Suzanne Graf’s delicate work titled “Broken Spheres” was constructed using a paper clay technique and took top honors. Watery clay, called “slip,” was mixed with shredded cellulose paper and rolled out into a paper-thin layer. Once the layer was somewhat dry, it was carefully formed around inflated balloons and left to dry. When the clay was totally dry and the balloons removed, the insides were painted with an under glaze. The spheres were then fired in a kiln. The result is a delicate porcelain finish on the outside and vibrant colors on the inside of each sphere. Graf is currently teaching art at the Vail Mountain School.
‘CATCH AND RELEASE’
Willow Murphy, the second-place winner, is a ceramics instructor at CMC. She created a mirror framed in mosaic tiles and custom ceramic fish titled “Catch and Release.” The tiles are remnants from a local flooring studio that were repurposed to provide a harmonious frame for the skeletal-like fish. The mirror itself was mounted on plywood, and the ceramic tiles were applied using mastic and grout.
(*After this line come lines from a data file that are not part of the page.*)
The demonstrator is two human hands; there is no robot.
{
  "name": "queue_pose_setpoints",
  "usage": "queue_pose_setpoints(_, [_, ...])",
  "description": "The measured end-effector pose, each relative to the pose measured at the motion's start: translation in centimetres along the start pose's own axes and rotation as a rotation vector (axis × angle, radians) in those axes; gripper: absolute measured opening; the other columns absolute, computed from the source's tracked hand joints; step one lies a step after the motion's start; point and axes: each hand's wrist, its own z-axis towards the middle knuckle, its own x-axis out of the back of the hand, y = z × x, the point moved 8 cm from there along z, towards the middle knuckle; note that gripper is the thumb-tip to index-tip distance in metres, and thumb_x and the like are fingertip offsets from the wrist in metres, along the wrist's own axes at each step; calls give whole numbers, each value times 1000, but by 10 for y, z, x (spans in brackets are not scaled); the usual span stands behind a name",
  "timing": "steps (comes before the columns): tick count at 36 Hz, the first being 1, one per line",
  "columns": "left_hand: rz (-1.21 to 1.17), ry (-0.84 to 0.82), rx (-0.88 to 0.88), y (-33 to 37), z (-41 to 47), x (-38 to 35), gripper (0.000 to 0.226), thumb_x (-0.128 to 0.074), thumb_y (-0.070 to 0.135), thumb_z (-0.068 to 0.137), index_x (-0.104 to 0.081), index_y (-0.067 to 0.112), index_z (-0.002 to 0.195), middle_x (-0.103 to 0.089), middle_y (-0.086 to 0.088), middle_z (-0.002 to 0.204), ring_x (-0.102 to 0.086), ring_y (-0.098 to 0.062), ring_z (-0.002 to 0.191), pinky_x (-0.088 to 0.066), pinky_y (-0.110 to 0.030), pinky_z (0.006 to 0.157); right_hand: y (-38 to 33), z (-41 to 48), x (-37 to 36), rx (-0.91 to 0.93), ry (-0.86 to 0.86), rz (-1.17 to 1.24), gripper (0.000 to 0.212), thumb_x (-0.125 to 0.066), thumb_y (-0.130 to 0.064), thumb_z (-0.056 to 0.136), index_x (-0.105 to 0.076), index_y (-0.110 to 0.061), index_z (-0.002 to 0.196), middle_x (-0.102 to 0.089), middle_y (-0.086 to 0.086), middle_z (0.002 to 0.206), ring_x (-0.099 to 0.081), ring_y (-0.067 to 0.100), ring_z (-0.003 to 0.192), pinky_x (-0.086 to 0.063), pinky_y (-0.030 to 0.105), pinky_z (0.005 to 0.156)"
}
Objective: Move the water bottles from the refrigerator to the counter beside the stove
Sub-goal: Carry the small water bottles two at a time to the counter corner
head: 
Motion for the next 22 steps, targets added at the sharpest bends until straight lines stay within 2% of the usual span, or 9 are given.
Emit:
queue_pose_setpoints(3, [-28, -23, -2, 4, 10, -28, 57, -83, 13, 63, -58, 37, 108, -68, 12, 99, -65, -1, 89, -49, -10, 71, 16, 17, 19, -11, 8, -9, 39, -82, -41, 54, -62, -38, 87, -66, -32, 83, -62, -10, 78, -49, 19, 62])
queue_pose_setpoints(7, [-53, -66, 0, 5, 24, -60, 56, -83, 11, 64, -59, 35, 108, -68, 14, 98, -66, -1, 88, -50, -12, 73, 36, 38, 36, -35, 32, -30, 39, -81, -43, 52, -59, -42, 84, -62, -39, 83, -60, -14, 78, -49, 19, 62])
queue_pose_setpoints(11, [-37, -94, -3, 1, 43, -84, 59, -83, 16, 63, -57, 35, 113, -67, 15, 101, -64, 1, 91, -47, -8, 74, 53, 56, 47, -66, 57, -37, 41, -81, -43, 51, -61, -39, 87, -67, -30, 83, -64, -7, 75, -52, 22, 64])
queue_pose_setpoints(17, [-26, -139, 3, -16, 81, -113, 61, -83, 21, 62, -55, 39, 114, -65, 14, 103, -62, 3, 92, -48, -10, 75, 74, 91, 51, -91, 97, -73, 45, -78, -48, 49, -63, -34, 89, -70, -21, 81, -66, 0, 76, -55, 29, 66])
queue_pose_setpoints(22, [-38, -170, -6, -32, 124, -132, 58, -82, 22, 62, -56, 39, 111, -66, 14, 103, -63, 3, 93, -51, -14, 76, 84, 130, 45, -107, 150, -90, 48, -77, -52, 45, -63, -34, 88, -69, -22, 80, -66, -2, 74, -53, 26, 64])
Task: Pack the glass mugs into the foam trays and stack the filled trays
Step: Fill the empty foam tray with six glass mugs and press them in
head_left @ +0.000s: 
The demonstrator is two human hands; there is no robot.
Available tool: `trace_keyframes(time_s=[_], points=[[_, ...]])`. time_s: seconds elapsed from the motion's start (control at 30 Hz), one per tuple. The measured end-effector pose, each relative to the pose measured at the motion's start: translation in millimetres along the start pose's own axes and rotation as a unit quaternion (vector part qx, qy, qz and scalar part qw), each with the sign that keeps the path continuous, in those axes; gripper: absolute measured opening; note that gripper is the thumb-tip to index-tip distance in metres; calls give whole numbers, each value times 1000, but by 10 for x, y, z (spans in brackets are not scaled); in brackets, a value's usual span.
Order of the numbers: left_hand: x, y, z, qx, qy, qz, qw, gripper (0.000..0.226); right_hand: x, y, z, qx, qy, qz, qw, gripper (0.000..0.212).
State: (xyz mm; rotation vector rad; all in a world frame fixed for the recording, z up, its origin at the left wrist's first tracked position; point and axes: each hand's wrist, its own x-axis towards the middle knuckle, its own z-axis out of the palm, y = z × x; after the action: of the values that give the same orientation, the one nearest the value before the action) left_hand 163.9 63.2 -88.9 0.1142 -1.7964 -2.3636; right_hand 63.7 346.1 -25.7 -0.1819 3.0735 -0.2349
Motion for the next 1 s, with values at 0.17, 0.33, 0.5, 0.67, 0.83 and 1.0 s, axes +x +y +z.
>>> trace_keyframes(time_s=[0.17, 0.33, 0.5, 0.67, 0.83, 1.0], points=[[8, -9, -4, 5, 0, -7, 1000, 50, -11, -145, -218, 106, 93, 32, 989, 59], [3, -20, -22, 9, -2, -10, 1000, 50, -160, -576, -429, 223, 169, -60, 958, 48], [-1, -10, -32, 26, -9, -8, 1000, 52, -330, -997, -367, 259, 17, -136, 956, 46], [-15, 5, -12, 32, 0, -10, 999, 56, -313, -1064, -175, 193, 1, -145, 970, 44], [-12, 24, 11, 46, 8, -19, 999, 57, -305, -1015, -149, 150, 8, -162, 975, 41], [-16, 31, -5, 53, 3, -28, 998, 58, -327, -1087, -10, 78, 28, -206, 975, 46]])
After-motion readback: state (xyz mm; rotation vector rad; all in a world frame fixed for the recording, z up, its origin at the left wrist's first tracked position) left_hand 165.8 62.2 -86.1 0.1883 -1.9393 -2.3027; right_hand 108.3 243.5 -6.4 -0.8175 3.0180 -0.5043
The ceramic fish, which resemble fish fossils, were handmade and treated with under glazes before firing.
‘SHINO TALL JAR’
Bonnie Franklin’s third-place entry is titled “Shino Tall Jar.” Shino refers to the type of glaze used. The jar was thrown on a wheel and altered with the addition of handles and a top. The jar has two colors, a carbon trap shino glaze and an unglazed band of red. A thin plastic bag was tied around a portion of the clay and then the glaze was applied to create the effect. The part covered by the plastic resulted in the unglazed red color. The jar was then fired in a kiln at 2,381 degrees. This extreme temperature traps carbon and results in what is known as a “shino glaze.” Franklin retired after a 30-year career teaching art in Eagle Valley high schools.
All of the art at the CMC/Vail Valley Art Guild Art Show is available for purchase at the CMC library. CMC is open from 8 a.m. to 9 p.m. Mondays through Fridays.